Solved – Hausman test: Include or not year effects and/or interaction variables

hausmanhypothesis testingmultiple regressionpanel data

I have a problem when performing a Hausman test.

I have a panel dataset that has five panels. I am estimating the same model twice, once using quarterly and another using half-year data.

My dependent variable and some of my explanatory variables contain time-series data, which changes across individuals and time. However, I also have one time dummy, year, and two interaction terms with a dummy.

The year dummies do not change across panels, since I consider the same years for each panel, and do not systematically change along time, since in the case of quarterly data I have the same year 4 times per panel, and for half-years I have year twice per panel. Something like this

Year | Quarters

1998   1998q1
1998   1998q2
1998   1998q3
1998   1998q4
(...)

In the case of the interaction terms, the values do change across individuals and time, but only in 4 of the 5 panels, since for the first panel the variable is multiplied by zero. Therefore, all the values for the first panel are zero.

According to Wooldridge (2010, p.329) "Econometric analysis of cross sectional and panel data", in the section about comparing FE and RE, he says:

"Because the FE approach only identifies coefficients on time-varying
explanatory variables, we clearly cannot compare FE and RE
coefficients on time-constant variables. But there is a more subtle
issue: we cannot include in our comparison coefficients on aggregate
time-effects–that is, variables that change only across t. (…) the
problem with comparing coefficients on aggregate time effects is not
one of identification; we know RE and FE both allow inclusion of a
full set of time period dummies. The problem is one of singularity in
the asymptotic variance matrix of the difference between FE beta
estimate and RE beta estimate."

After experimenting I have the following problems:

1) If I regress only using the 'pure' variables (no interaction), with/without year effects I get the error I asked about here.

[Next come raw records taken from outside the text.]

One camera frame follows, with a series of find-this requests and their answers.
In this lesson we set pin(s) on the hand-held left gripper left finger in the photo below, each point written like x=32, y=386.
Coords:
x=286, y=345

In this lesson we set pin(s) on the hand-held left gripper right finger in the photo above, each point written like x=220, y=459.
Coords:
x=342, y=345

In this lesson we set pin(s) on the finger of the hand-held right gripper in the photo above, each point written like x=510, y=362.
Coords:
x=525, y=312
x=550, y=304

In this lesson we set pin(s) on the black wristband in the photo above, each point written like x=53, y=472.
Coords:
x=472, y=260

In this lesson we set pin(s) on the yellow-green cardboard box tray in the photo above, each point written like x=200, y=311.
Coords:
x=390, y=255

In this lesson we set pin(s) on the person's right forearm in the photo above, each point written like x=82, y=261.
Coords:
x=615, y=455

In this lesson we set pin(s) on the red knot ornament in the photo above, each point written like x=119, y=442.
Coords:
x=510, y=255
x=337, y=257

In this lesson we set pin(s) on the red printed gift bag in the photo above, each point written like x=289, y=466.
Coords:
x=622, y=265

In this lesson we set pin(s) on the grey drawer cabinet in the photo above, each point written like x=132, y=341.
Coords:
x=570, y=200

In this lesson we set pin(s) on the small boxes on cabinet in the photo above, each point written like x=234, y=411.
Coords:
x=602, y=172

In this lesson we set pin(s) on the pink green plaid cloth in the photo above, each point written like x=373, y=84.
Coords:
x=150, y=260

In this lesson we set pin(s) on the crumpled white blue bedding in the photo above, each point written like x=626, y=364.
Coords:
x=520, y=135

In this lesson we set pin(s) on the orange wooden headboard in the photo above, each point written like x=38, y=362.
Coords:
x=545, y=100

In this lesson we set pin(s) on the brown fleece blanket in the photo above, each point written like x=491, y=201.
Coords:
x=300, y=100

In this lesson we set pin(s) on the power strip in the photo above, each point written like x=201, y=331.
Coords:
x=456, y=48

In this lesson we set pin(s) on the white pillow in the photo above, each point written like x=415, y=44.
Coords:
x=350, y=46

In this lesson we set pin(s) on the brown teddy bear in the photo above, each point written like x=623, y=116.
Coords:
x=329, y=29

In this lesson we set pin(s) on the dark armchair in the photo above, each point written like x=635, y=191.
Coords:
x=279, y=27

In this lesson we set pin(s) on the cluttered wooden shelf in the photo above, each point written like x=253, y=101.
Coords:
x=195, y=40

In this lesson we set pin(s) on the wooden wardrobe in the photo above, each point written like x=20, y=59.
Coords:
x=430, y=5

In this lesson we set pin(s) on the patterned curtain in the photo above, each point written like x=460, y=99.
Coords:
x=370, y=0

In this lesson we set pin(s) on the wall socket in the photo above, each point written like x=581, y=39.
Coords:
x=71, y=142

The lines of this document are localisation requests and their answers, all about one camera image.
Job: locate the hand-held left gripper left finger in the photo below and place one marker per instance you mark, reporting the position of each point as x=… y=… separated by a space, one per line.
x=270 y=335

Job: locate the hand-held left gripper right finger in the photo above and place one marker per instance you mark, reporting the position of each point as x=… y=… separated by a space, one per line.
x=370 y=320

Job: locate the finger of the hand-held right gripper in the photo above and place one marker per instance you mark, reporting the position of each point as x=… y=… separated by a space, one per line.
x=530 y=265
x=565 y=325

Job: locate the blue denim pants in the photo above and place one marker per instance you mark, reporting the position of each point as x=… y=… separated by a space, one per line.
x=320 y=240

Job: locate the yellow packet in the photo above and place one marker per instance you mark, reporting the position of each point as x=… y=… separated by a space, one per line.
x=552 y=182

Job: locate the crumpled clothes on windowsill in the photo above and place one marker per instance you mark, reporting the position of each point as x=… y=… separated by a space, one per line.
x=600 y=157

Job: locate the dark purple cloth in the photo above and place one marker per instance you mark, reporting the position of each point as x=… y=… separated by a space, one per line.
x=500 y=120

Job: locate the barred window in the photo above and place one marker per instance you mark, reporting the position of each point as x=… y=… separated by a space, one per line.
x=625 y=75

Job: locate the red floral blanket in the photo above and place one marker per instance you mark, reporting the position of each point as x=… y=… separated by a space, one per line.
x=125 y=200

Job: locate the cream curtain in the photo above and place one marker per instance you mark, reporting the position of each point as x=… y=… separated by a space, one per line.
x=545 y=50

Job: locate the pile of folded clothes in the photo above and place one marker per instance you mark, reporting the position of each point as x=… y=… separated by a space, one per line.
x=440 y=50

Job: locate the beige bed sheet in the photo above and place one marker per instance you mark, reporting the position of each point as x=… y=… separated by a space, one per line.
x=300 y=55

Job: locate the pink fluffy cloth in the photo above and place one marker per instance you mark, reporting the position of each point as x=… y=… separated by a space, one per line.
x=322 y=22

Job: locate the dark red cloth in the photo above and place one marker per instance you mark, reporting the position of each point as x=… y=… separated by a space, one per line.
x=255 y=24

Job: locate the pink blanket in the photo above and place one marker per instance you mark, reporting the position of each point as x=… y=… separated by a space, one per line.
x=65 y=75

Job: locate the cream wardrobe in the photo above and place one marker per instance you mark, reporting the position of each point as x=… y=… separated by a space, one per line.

2) If I include the interaction terms, everything seems OK. But, is it OK including these interaction terms when at least in one panel its values do not change along t?

3) The result of the test from including/not including year effects are different, in the sense that in one case it's significant and in the other it's not. Independent of these results, should I include year effects (year dummies) in the model from which I get the estimates I use for the Hausman test?

Best Answer

1) Are you using the hausman or the xtoverid command? You can try the hausman command with the sigmamore option which sometimes resolves the negative test statistic. A negative test statistic can be due to small sample size and the sigmamore option takes this into account. It is also useful with respect to the point made by Wooldridge because this option bases the test on a common estimate of the disturbance variance.

2) It's not a problem for the FE estimator (and certainly not for the RE estimator) to have time-invariance in only one of the panels. Of course it is helpful to have within variation in all panels since the FE estimator relies on it but identification does not require within variability in all of the panels.

3) Given your particular research question (banks are dependent on macroeconomic factors that again relate to time) and that both FE and RE can make use of time dummies, you should include the time dummies. Wooldridge refers to comparisons between models where the RE model contains variables which are entirely time-invariant and thus cannot be used in the FE model - which then amounts to comparing two completely different models. You might find p. 4-10 of this lecture useful in which some of your questions about the Hausman test are discussed, including time dummies etc.